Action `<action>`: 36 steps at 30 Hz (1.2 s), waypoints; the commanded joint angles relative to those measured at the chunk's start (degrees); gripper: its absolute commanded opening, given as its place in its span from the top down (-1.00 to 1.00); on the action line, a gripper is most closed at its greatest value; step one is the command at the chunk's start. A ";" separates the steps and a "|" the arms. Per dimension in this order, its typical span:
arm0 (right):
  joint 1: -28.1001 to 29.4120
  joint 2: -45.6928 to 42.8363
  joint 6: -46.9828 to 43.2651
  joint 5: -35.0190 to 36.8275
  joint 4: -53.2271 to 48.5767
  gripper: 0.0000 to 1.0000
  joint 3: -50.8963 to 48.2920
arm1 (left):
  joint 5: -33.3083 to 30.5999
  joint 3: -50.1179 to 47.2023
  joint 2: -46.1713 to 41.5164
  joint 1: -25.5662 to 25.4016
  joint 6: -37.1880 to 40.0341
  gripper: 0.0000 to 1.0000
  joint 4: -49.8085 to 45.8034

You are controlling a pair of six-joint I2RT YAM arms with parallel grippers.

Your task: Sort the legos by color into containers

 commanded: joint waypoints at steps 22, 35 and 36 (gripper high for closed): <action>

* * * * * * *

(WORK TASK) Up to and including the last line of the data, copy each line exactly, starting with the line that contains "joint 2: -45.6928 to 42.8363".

(SOLUTION)
  joint 2: -45.6928 to 42.8363
  joint 6: -46.9828 to 43.2651
  joint 5: -35.0190 to 36.8275
  joint 4: -53.2271 to 48.5767
  gripper: 0.0000 to 1.0000
  joint 3: -50.8963 to 48.2920
arm1 (left):
  joint 5: -33.3083 to 30.5999
  joint 3: -50.1179 to 47.2023
  joint 2: -46.1713 to 41.5164
  joint 1: -25.5662 to 25.4016
  joint 6: -37.1880 to 40.0341
  gripper: 0.0000 to 1.0000
  joint 4: -49.8085 to 45.8034

You are controlling a pair of six-joint I2RT YAM arms with parallel grippers.

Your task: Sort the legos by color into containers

 commanded: joint waypoints at steps 22, 35 and 36 (gripper high for closed): <action>

No additional output is expected for this exercise.